Abstract
The role of vitamin D receptor (VDR) in immune responses has been broadly studied and it has been shown that activated VDR alters the levels of some interleukins (ILs). In this study, we studied the opposite, i.e. whether 13 selected pro-inflammatory and anti-inflammatory ILs influence the transcriptional activity of human VDR. The experimental models of choice were two human stably transfected gene reporter cell lines IZ-VDRE and IZ-CYP24, which were designed to evaluate the transcriptional activity of VDR. The gene reporter assays revealed inhibition of calcitriol-induced luciferase activity by IL-4 and IL-13, when 1 ng/mL of these two compounds decreased the effect of calcitriol down to 60% of the control value. Consistently, calcitriol-induced expression of CYP24A1 mRNA was also significantly decreased by IL-4 and IL-13. The expression of VDR and CYP27B1 mRNAs was not influenced by any of the 13 tested ILs. These data suggest possible cross-talk between the VDR signalling pathway and IL-4- and IL-13-mediated cell signalling.
Highlights
Vitamin D receptor (VDR) is an essential regulator of calcium homeostasis and bone metabolism
Prior to the gene reporter assays, we examined the effect of ILs on the viability of IZ-CYP24 and IZ-VDRE cells
We measured the catalytic activity of NanoLuciferase in IZ-CYP24 and IZ-VDRE cells in the presence or absence of the test ILs
Summary
Vitamin D receptor (VDR) is an essential regulator of calcium homeostasis and bone metabolism.
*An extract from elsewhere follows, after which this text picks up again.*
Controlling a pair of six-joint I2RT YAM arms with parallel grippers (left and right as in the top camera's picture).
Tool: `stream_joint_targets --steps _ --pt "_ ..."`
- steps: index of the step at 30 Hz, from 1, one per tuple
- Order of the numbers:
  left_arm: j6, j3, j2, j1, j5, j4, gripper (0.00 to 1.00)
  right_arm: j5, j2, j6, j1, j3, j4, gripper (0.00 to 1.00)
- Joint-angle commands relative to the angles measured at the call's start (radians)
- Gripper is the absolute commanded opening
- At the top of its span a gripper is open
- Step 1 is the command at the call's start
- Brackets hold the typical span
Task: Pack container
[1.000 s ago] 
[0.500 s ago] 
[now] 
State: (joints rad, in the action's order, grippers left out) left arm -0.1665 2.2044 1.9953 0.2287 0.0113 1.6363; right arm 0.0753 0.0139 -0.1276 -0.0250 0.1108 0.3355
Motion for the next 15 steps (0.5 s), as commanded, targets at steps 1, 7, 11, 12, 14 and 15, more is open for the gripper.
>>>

It has been shown that calcitriol (one of the D vitamins) plays crucial roles in other physiological processes including in the induction of cell differentiation, inhibition of cell proliferation, modulation of the immune system and control of other hormonal systems. The identification of compounds, endogenous or synthetic, that alter the transcriptional activation of VDR is highly relevant. Modulation of immune responses by VDR has been extensively studied during past decades. Interleukins (ILs) are a group of cytokines that are involved in the communication between immune and inflammatory cells, and 38 ILs have been identified far.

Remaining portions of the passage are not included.